At the beginning of the year, I emailed the Giving Corps Board and gave them three options for our quarterly community service projects. The vote was unanimous. Everyone voted for Giving Bags.

So Giving Bags, as I have dubbed them, are nothing more than your common gym bag. What makes them special is that we are giving the bags to foster kids.

About a week after the board vote, I was talking with a woman who works for Harborcreek Youth Services (HYC), a psychiatric residential treatment facility that houses up to seventy young men, ages ten to 20 years old who have been through a trauma like abuse or a horrific event. Some of the residents are in the Erie foster system.

She mentioned that sometimes the boys come to the facility with their belongings in a trash bag.

That image just floored me.

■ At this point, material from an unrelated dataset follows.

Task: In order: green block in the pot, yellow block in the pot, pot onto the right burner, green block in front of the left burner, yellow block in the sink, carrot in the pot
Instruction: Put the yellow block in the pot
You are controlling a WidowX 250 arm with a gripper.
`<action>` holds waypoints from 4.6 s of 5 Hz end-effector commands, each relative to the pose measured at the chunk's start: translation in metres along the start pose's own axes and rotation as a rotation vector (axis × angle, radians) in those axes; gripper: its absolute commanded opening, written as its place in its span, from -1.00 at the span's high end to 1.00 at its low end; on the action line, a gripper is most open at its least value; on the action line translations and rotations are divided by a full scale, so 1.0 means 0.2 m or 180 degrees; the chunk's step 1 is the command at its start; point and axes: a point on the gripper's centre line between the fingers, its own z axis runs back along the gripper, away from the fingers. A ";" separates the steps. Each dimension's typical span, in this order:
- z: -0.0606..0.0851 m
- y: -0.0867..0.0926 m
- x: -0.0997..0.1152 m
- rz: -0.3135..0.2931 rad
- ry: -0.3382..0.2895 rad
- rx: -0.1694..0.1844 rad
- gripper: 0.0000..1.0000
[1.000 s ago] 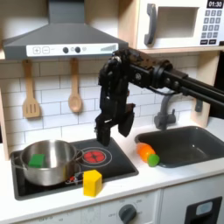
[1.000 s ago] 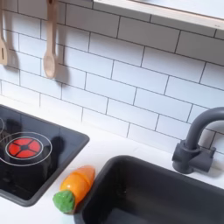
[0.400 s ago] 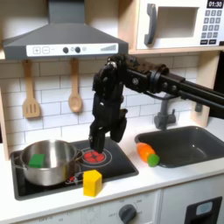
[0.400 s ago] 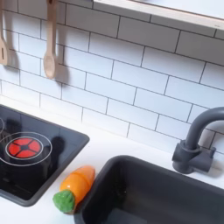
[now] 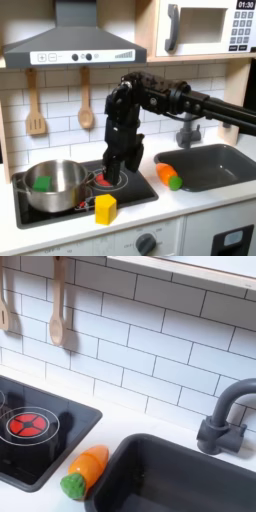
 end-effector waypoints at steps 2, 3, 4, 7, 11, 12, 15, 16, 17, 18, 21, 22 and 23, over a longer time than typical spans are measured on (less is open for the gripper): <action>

I welled up with tears at the injustice at the thought of children who probably feel thrown away themselves and then to carry their scarlet letter around in the form of a plastic, disposable, throw away, temporary, and not to mention ugly, square rectangle used by the rest of the world to stash away their unwanted and worthless garbage.

It broke my heart. The indignity of it and I was so happy that the board chose that as our community service project. We’ve had a couple fundraisers and I’m hoping we can get at least 50 bags. I guess that doesn’t seem like much, but 50 kids, moving through the foster system with their own personal bag, I don’t know, maybe it will give them a little more confidence. Maybe they will feel like someone cares enough about them to have a bag for their few personal items in this world.

But of course I was meant to talk to that woman on that day, just a week after our Giving Corps board voted to do the Giving Bags and I now know exactly where to take them.